Bayesian Optimization

Author : By Deepa Korani (dmk333@cornell.edu)

Steward : Fenqgi You

Introduction

Bayesian Optimization is a sequential model-based approach to solving problems. In particular, it prescribes a prior belief over the possible objective functions, and then sequentially refine the model as data are observed via Bayesian posterior updating. ^[1]

Bayesian Optimization is useful in machine learning. Since Machine Learning consists of black box optimization problem where the objective function is a black box function^[2], and the analytical expression for the function is unknown. Bayesian optimization can be useful here. They attempt to find the global optimum in a minimum number of steps.

Bayesian Optimization has shown tremendous solutions for a wide variety of design problems. Certain application include; robotics, environmental monitoring, combinatorial optimization, adaptive Monte Carlo, reinforcement learning. ^[3]

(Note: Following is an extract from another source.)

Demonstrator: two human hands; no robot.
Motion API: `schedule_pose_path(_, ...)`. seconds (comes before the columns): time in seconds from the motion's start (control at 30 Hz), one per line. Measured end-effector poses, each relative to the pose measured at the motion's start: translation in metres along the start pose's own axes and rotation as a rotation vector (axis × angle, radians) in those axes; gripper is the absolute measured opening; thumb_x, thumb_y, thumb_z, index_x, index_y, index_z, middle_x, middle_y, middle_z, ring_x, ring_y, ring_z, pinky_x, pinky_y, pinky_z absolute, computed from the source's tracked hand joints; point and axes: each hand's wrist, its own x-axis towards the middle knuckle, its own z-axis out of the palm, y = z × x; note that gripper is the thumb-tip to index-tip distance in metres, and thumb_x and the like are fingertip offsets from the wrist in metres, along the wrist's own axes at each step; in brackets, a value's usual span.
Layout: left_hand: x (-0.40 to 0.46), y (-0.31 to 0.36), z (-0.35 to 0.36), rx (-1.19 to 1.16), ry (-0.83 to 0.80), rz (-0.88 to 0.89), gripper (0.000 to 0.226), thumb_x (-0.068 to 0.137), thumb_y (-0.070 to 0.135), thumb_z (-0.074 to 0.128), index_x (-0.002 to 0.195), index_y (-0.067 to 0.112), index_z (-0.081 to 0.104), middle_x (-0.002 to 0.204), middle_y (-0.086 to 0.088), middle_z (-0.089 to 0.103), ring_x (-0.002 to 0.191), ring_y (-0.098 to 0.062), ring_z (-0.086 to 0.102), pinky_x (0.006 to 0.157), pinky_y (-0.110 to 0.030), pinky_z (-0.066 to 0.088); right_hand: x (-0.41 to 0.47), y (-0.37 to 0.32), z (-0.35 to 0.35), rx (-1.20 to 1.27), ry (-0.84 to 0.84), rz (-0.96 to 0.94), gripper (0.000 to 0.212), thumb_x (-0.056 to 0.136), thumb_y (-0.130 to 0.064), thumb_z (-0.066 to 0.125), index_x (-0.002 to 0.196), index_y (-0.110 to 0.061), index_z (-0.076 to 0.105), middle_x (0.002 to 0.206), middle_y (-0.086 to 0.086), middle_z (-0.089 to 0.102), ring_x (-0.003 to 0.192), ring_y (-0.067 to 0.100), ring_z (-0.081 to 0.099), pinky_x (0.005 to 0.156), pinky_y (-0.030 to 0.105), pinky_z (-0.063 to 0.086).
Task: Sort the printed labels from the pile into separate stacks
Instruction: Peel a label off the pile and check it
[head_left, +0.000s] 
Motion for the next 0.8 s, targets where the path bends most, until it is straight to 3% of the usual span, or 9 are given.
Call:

Theory, Methodology and Algorithm

Methodology

Bayesian Optimization Algorithm has two main components:

Probabilistic Model:

The other word for probabilistic model is called as the surrogate function or the posterior distribution. The posterior captures the updated belief about the unknown objective function. A better interpretation of this is to estimate the objective the function with a surrogate function. Common Surrogate function used to model is the Gaussian Process (GP)

Acquisition Function:

The role of the acquisition function is to guide the search for the optimum. Typically, acquisition functions are defined such that high acquisition corresponds to potentially high values of the objective function, whether because the prediction is high, the uncertainty is great, or both. Maximizing the acquisition function is used to select the next point at which to evaluate the function. That is, we wish to sample ƒ at argmax_xu(x|D), where u(·) is the generic symbol for an acquisition function.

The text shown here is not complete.